Motorsport Eddi Hübner wieder ganz oben

Dahlen. 

Dahlen. Das für ihn nur rund 50 Kilometer entfernte Dahlen ist für den Enduro-Pilot Edward Hübner seit jeher sein Heimspiel.

Hübner war bester Deutscher

In diesem Jahr richtete der dortige Motorsportclub erstmals einen Weltmeisterschaftslauf aus, was für die deutschen Fahrer so früh in der Saison bereits das Highlight darstellte. So auch für den 31-jährigen vierfachen Deutschen Meister aus Penig. Da die 25. Ausgabe von "Rund um Dahlen" eine kombinierte WM- und DM-Veranstaltung war, musste auch Eddi Hübner Blicke auf beide Wertungen haben. Diese müssen ihn ziemlich erfreut haben, denn nachdem er am Samstag in seiner WM-Klasse Achter und in der klassenübergreifenden DM-Championatswertung Vierter war und in der E2 der DM als Zweiter den Tagessieg knapp verpasst hatte, lief er tags darauf zur Hochform auf.

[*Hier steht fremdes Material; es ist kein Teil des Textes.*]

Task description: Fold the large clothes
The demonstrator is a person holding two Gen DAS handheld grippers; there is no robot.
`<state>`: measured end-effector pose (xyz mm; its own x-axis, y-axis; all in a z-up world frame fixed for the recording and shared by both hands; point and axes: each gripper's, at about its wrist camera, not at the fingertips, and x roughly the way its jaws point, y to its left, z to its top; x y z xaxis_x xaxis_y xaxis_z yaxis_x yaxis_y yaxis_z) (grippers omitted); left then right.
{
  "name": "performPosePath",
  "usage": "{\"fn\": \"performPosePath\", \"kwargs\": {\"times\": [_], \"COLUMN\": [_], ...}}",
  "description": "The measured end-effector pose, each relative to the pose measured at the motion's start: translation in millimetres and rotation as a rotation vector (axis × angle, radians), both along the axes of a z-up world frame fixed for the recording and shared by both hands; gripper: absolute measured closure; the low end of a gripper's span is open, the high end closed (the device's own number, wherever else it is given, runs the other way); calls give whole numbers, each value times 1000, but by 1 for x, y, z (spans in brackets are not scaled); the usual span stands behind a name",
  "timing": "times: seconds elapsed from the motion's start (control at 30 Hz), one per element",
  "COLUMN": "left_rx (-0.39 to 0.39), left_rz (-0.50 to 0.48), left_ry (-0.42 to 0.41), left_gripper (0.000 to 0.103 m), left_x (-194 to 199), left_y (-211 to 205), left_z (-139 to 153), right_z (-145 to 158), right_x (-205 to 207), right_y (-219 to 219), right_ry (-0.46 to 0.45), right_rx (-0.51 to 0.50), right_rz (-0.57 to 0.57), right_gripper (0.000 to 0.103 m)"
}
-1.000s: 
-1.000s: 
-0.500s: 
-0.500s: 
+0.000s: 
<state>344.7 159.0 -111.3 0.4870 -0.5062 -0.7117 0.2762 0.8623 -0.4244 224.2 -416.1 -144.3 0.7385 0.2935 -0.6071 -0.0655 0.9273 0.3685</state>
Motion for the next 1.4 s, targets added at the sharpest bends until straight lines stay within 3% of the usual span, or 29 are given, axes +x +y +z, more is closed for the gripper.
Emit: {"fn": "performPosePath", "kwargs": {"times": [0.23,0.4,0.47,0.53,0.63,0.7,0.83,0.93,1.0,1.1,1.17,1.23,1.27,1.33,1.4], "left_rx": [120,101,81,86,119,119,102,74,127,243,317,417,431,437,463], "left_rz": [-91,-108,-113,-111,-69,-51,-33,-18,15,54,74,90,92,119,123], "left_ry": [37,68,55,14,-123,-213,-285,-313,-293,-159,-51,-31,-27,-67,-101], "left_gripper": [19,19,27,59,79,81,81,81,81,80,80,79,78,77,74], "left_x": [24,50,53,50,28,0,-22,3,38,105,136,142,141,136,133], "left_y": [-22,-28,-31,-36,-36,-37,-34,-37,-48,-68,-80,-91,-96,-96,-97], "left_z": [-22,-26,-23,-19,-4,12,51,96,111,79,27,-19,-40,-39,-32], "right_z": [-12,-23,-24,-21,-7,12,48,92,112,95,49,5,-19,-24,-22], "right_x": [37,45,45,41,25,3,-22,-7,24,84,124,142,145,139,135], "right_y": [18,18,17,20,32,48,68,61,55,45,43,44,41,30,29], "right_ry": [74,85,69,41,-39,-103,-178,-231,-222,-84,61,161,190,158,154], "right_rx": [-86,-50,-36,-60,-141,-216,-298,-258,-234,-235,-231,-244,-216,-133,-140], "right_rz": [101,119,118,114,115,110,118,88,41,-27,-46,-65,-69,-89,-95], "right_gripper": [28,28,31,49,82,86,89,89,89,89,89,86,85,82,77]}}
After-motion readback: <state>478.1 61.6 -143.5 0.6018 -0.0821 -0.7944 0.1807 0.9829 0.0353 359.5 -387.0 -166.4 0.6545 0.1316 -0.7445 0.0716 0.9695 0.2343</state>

Am Ende war er als bester Deutscher im WM-Gesamtklassement 17. sowie Klassenneunter. Noch mehr erfreut war er allerdings über seinen DM-Championatssieg, seinem ersten seit 2015. Der wog vor allem deshalb so schwer, weil er sich 2016 bei einem fürchterlichen Unfall eine komplizierte Beinverletzung zugezogen hatte, dass sogar sein Karriereende drohte. Nun war er aber wieder endgültig ganz oben angekommen, wozu er anschließend erklärte: "Ich hatte heute den Schlüpfer vom DM-Auftakt in Uelsen an, mit dem ich meine Klasse gewinnen konnte. Den werde ich wohl jetzt immer anziehen. Nee, Spaß beiseite. Seit Ende letzten Jahres wusste ich, dass ich es wieder bis ganz an die Spitze schaffen kann und habe mich über den Winter noch mehr reingekniet."